Отец изначально был профессиональным художником. Кстати, отсюда и мое редкое и для некоторых смешное имя – Рафаэль. Его повсеместно считали разносторонней, одаренной личностью, любое застолье почитало за честь иметь Мишу в числе приглашенных. Он много читал, особенно о рекламе и маркетинге, скупая у спекулянтов редчайшие переводные книжки американских авторов – Огилви, Хопкинса, Ривза... даже пытался написать какую-то там диссертацию. Новая жена (с которой он делал шпили-вили в Крыму, в моторной лодке) поселила его в собственной трехкомнатной берлоге и стала называть его «мой капитан». Благодаря своим торгашеским связям она устроила его сразу аж в «Соверо». Это был единственный на весь Союз рекламный концерн, разгонявший внутри страны маховик потребления («покупайте», «пейте», «ешьте», «курите», «храните», «пользуйтесь», «летайте»...) и представлявший «за бугром», то есть на Западе, все передовые достижения развитого социализма. Тамошний генеральный директор ездил на охоту с министрами.
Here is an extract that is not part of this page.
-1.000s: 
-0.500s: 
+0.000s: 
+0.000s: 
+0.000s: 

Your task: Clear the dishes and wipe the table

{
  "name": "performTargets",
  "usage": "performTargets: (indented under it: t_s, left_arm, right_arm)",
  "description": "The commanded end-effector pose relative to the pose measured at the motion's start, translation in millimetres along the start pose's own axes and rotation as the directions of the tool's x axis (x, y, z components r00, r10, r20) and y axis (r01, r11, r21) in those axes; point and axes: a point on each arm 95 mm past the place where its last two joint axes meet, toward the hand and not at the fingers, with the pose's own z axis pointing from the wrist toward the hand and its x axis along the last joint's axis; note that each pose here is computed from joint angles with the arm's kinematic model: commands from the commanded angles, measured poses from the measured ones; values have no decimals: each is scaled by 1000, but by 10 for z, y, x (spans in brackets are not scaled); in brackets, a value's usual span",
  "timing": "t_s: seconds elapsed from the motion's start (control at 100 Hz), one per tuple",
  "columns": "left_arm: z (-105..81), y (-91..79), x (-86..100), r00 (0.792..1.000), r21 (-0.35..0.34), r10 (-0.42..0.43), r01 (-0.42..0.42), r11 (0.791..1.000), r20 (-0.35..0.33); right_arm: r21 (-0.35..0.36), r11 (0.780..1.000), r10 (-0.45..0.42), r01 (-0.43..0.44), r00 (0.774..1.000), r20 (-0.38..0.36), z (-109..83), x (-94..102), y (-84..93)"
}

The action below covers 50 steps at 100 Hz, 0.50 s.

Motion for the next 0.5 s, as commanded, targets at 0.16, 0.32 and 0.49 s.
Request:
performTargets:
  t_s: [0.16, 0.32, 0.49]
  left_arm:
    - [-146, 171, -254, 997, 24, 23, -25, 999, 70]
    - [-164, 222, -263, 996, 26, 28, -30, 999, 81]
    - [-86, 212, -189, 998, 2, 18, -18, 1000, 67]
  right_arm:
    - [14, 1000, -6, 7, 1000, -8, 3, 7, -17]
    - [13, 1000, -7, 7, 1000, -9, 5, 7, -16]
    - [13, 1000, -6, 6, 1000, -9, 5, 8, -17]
– Но времена Советского Союза давно канули в лету. Сегодня «Соверо» – это ни о чем, – грустно пожал плечами отец. – Лучшие специалисты разбежались, структуры развалились или были мелкими кусками приватизированы. Все растащили подчистую, как вандалы Рим в 455 году, а 9/10 здания сдали в долгосрочную аренду.
Банки, страховые общества, иностранные представительства... Впрочем, в то время подобный вандализм царил на всем постсоветском пространстве.
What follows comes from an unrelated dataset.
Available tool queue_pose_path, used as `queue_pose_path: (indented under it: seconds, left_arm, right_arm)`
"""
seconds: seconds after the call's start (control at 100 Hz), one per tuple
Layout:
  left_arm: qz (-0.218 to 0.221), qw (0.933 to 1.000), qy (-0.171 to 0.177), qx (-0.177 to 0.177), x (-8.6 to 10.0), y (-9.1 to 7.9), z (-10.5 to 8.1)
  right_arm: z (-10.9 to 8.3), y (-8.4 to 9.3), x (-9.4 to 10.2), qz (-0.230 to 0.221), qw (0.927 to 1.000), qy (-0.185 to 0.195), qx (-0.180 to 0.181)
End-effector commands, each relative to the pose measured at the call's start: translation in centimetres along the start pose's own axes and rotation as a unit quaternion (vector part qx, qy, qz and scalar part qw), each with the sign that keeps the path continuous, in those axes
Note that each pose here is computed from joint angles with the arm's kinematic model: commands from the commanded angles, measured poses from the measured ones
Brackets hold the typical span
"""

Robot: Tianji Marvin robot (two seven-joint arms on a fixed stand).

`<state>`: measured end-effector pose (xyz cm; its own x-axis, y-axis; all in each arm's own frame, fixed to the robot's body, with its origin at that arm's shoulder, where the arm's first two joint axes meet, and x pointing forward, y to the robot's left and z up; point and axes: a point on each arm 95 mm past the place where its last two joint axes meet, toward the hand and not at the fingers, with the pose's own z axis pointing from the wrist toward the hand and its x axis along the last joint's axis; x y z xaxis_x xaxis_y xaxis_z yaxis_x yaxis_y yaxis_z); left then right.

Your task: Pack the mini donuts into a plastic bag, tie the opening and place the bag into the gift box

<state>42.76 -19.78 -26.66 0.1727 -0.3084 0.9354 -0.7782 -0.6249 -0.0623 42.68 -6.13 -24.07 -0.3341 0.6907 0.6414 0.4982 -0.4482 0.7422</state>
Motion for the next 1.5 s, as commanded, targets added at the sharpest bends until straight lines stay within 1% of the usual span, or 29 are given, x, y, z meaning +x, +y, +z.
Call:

Группка друзей-собутыльников во главе с Мишей зарегистрировала свое рекламное ООО, арендовала дешевенькое техническое помещение и пыталась изначально творить рекламную «нетленку» за огромные бабки, а потом просто-напросто выжить. Делали макеты постеров, календарей, буклетов, не гнушались визитками... рисовали логотипы, создавали фирменный стиль... сочиняли слоганы, тексты, сценарии к радио– и телерекламным роликам... Зарабатывали от случая к случаю, иногда раз в полгода...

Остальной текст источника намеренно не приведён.